Some of the tightness by Maura Larsen’s eyes loosened, and she smiled a small smile.  “That is a comfort,” she said.  She paused and looked back at the headstone.  “You won’t mind if I come and visit him every so often?” she asked. “I don’t know everything that happened to him in life, but it feels wrong to completely abandon him in death.”
“Of course you’re always welcome,” Webber said.  He hesitated before adding softly, “I think that would mean something to him too.”  He nodded at the grave.
“Thank you,” was all Maura said, but her eyes were bright, either with hope or with tears.  She gave the grave a little nod, then nodded to the two of them and swept past them toward the gate.
Webber hesitated when she was gone, then sat down on the grass near the grave.  Jared shook his head and came to join him.
“You really can’t stop yourself from interacting with people, can you?” he asked.
“We’re not supposed to interact?” Webber asked, looking up from his contemplation of the gravestone.  “We’d nearly have to be invisible not to.”
Jared shrugged.  “To be honest, there’s multiple theories about that,” he admitted. “Some of the time travel scholars say we shouldn’t interact with anyone ever, whereas others think the whole occurrence of time travel itself means that the timeline is inevitably messy and includes all the interactions between different times.”
“And what do you think?” Webber asked, looking right at Jared.
Jared squirmed a little under his gaze.  “I don’t know,” he admitted. “I’ve always tried to avoid talking to people as much as possible.”
Webber shrugged and looked back at the grave.  “Well, there’s some ways I can’t help time travel affecting me,” he said.  When Jared made an inquiring noise, he went on, “I was always intending to get a simple headstone for Ward Thornton’s grave, but now that I know what it looks like, I know what I order when I get back to my time.”
Jared couldn’t disagree with him.  He hesitated, studying the headstone for a moment, then gave in to the generous impulse rising in him.  “When you go to get it,” he said, “bring me along.  I’ll split the cost with you.”
Lloyd Webber looked up at him with wide eyes.  “Why do you care?” he asked. “I never thought you really did.”
“Why do you care so much?” Jared shot back at him.
Webber turned and stared down at the grass.  After several moments, he said very quietly, “My grandmother all but raised me when I was young, because my mother had to work.  She passed away in her sleep one day.  I stayed by her side until my mother came home so she wouldn’t be alone.”

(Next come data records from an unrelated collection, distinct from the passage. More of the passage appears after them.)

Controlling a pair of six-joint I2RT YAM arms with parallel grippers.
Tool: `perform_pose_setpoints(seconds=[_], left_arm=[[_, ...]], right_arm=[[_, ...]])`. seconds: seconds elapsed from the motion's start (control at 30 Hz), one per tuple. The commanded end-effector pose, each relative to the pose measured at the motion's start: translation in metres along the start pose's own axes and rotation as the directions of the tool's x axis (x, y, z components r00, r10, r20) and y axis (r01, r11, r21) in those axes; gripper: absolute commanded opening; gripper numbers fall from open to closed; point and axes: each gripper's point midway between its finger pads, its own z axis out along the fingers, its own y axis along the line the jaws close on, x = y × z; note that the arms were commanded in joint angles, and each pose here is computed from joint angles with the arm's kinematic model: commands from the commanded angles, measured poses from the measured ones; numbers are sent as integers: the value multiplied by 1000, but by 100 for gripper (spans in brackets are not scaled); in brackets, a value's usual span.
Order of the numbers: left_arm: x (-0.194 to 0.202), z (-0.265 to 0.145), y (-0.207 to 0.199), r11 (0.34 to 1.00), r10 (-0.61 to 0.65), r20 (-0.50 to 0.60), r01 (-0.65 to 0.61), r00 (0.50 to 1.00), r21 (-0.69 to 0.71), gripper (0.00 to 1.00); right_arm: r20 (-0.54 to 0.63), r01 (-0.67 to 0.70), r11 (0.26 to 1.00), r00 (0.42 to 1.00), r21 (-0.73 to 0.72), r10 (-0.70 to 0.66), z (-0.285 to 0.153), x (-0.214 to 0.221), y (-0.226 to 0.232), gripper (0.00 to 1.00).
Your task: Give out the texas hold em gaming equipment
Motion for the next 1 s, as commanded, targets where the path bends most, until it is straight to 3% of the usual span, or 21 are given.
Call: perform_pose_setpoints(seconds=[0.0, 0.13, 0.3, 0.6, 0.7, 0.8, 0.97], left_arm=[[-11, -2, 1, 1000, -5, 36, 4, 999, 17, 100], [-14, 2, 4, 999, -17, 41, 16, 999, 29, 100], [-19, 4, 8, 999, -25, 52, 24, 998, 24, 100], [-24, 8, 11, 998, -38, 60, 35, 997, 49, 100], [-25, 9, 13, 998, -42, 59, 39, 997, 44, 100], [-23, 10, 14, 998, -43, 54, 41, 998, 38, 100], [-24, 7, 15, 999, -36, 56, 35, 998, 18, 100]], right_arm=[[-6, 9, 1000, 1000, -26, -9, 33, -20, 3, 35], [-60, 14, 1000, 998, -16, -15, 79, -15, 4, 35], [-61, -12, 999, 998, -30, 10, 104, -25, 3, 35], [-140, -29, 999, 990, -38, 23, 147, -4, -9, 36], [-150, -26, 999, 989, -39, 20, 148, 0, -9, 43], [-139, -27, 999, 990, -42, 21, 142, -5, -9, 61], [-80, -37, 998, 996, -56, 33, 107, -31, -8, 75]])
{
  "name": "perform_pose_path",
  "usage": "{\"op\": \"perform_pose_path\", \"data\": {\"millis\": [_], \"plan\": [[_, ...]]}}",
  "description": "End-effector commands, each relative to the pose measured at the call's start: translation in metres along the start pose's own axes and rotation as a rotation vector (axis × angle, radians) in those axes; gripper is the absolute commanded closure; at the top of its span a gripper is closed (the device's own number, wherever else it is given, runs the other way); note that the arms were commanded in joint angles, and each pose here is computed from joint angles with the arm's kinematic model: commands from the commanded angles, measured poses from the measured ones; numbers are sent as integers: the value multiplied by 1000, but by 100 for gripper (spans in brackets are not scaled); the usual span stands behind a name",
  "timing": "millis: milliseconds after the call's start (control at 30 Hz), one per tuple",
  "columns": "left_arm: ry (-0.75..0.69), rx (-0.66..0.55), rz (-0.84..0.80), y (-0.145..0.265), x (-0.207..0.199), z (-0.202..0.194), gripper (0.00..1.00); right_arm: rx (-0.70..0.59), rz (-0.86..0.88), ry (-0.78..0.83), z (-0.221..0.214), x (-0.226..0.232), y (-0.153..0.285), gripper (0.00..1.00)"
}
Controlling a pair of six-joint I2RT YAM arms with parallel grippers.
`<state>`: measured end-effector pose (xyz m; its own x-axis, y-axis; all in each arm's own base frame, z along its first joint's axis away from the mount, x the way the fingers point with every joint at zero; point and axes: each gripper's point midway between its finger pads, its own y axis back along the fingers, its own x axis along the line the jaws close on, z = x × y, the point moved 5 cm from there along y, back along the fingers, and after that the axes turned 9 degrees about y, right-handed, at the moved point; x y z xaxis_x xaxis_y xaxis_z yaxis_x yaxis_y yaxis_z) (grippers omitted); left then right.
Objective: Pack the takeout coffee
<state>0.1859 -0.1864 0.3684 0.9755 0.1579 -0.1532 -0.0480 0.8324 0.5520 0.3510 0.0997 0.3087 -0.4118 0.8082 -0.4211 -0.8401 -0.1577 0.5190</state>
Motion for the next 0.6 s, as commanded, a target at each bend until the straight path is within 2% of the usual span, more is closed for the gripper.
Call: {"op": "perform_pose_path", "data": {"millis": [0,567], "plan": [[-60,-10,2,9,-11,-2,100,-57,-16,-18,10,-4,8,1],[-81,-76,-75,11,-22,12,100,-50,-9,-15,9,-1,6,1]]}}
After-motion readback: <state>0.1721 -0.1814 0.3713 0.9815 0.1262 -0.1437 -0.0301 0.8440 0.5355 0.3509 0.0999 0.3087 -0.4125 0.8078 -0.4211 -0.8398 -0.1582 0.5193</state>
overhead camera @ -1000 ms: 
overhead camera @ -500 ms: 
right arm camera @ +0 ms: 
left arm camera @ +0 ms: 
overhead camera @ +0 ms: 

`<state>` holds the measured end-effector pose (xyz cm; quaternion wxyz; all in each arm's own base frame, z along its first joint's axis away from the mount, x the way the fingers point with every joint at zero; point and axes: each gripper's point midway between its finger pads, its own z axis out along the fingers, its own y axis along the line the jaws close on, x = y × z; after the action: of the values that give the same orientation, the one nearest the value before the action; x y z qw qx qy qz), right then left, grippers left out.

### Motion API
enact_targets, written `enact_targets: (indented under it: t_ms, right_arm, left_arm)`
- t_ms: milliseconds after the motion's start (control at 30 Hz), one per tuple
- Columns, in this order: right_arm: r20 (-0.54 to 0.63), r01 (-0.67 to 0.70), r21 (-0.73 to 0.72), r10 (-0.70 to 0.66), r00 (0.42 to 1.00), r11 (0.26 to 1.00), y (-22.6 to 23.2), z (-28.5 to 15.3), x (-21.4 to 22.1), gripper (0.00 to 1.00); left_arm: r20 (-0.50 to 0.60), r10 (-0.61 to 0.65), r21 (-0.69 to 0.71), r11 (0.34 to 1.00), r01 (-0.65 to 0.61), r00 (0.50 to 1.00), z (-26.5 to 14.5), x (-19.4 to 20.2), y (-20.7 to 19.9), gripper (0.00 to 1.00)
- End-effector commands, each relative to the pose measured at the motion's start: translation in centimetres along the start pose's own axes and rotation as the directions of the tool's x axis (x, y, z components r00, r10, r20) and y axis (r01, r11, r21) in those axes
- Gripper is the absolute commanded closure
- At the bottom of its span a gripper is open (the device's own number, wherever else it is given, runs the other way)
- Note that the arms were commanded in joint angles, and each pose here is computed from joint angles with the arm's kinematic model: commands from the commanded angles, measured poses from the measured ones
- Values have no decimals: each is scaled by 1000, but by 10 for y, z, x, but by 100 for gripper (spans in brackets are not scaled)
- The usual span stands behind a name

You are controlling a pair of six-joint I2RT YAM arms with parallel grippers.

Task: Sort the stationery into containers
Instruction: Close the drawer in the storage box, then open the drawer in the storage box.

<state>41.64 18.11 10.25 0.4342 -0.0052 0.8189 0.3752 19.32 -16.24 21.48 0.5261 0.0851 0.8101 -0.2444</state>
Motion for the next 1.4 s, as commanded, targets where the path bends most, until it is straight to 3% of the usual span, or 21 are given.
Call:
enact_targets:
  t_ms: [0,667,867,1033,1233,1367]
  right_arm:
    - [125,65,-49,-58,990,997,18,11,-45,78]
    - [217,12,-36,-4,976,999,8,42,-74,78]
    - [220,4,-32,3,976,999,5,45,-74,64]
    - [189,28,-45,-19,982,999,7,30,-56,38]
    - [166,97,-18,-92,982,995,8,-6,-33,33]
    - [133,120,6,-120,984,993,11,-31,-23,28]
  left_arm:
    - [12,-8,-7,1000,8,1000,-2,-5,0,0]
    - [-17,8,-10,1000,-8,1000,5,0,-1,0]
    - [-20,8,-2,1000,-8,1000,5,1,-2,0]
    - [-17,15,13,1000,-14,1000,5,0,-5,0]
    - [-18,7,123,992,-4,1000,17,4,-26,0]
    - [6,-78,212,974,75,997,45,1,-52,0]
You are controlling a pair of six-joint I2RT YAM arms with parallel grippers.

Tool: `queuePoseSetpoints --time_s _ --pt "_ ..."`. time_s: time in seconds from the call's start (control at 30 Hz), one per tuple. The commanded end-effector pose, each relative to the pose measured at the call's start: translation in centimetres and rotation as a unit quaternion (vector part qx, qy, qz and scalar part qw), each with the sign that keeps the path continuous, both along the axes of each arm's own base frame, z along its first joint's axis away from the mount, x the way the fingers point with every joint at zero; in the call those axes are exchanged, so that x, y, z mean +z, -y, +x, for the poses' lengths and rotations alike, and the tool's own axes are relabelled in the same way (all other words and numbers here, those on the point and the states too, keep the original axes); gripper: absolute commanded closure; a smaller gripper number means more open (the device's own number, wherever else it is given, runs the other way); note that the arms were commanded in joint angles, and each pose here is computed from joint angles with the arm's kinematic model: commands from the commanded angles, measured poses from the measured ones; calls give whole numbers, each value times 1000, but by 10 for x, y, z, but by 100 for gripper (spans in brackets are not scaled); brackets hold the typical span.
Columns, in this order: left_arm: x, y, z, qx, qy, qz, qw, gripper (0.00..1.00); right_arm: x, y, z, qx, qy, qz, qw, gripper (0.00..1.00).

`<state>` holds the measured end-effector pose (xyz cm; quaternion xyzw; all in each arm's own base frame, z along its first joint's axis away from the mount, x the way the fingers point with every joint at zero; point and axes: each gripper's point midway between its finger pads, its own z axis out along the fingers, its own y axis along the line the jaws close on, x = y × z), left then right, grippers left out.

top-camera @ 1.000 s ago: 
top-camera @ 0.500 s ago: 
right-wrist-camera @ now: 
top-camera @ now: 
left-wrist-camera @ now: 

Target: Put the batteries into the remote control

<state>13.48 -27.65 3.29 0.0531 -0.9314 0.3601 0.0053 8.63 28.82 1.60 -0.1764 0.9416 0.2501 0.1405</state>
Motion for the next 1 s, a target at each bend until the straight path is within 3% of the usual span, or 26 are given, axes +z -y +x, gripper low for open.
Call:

“I’m sorry,” Jared said softly.  The way Lloyd talked, it was as if they were treading on holy ground.
Lloyd shrugged and otherwise ignored him.  “I don’t think the dead are unaffected by how we treat their bodies,” he said. “The pastors only talk about our souls and what happens to them after death, and that we ought to be happy that they’re free of pain and sorrow.  Maybe they are, I don’t know.  But I don’t think it was just a childish impulse that made me think my grandma would know she was alone if I didn’t sit by her after she died.”
Jared sat silent for a moment, putting that together with Lloyd Webber’s unfailing dedication to burying the bodies of the most forgotten people with dignity, with the way Ward Thornton’s shoulders had straightened when he knew he would be cared for after he died, with the way Maura had treated finding the grave that could so easily have gone unmarked.  Before he could find words for any of it, however, the world started to spin around them.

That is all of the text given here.